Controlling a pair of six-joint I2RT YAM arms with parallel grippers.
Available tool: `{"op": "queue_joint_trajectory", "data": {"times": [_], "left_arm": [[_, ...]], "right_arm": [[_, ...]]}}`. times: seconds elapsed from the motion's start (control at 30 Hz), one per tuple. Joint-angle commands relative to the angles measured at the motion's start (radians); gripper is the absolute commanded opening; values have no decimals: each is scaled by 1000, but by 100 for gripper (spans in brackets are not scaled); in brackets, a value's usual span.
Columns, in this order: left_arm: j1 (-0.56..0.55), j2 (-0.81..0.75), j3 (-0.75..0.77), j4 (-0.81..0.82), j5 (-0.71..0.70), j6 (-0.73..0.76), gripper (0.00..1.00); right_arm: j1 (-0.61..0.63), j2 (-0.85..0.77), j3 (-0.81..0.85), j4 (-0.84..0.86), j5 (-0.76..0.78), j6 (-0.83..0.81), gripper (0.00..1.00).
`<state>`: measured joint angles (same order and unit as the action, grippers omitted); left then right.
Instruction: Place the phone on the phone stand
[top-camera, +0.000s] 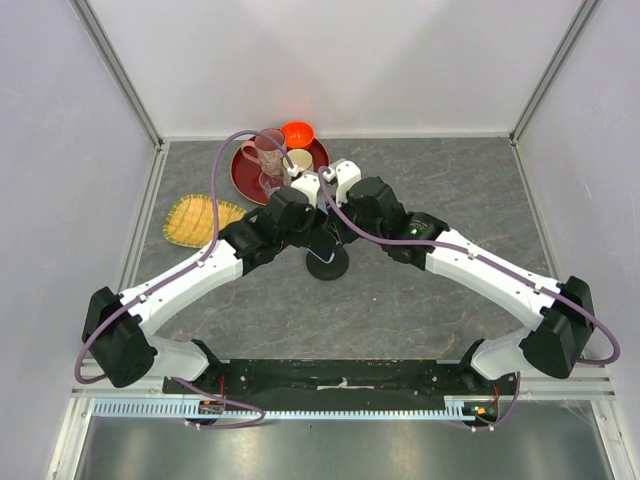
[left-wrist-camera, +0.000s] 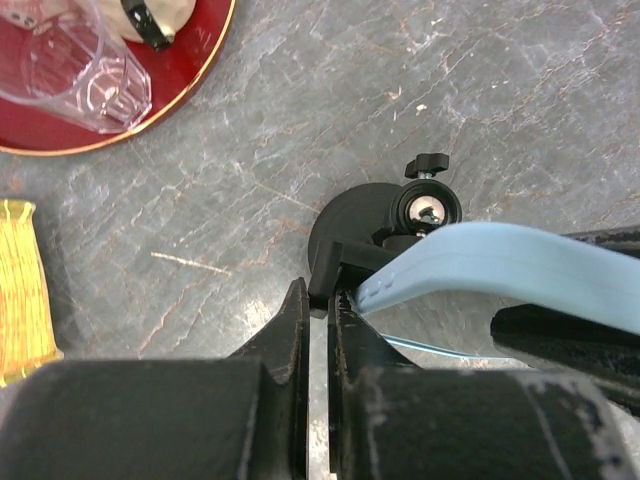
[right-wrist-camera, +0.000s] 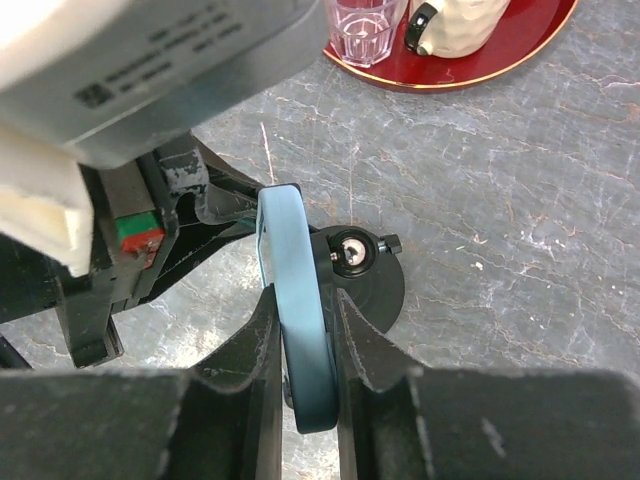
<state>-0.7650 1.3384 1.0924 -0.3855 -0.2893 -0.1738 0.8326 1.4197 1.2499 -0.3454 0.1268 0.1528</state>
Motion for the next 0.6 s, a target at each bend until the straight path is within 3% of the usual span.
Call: {"op": "queue_joint_trajectory", "data": {"times": [0.0, 0.4, 0.57], "left_arm": [[26, -30, 100, -214, -108, -159, 2], [26, -140, -8, -227, -293, -289, 2], [26, -183, -52, -199, -257, -253, 3]], "right_arm": [[-76, 64, 26, -162, 294, -73, 0], [-79, 74, -30, -145, 241, -88, 0], [-81, 67, -37, -141, 229, -119, 0]]}}
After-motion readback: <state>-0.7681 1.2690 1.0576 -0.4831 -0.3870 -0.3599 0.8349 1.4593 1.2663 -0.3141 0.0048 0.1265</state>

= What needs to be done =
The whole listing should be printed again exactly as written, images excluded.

= Output below =
Controlling a pair of six-joint I2RT YAM arms with parallel grippers.
Available tool: `{"op": "queue_joint_trajectory", "data": {"times": [_], "left_arm": [[_, ...]], "right_arm": [[_, ...]]}}`. times: seconds elapsed from the motion's start (control at 30 Hz), one per tuple. Joint-angle commands relative to the angles measured at the motion's start (radians); gripper is the absolute commanded opening; values have no decimals: each is scaled by 1000, but by 100 for gripper (spans in brackets are not scaled); in brackets, a value's usual span.
Columns, in this order: left_arm: j1 (-0.56..0.55), j2 (-0.81..0.75), j3 (-0.75..0.77), j4 (-0.81..0.82), j5 (-0.71..0.70), j6 (-0.73..0.76), gripper (0.00..1.00); right_arm: j1 (-0.61..0.63), j2 (-0.85..0.77), j3 (-0.81..0.85), j4 (-0.84..0.86), j5 (-0.76..0.78), j6 (-0.83..0.81), gripper (0.00..1.00).
`<state>`: measured joint angles (same order and unit as the action, grippers omitted); left then right.
Instruction: Place the phone on the phone stand
[top-camera, +0.000s] 
[left-wrist-camera, +0.000s] 
[right-wrist-camera, +0.000s] 
<state>-0.7650 1.3384 1.0924 -0.3855 -0.2893 -0.1738 0.8326 1.4197 1.2499 -0.3454 0.1268 0.1528</state>
Motion for the next 0.6 s, a target at each bend until the straight path is within 3% of the usual span.
Call: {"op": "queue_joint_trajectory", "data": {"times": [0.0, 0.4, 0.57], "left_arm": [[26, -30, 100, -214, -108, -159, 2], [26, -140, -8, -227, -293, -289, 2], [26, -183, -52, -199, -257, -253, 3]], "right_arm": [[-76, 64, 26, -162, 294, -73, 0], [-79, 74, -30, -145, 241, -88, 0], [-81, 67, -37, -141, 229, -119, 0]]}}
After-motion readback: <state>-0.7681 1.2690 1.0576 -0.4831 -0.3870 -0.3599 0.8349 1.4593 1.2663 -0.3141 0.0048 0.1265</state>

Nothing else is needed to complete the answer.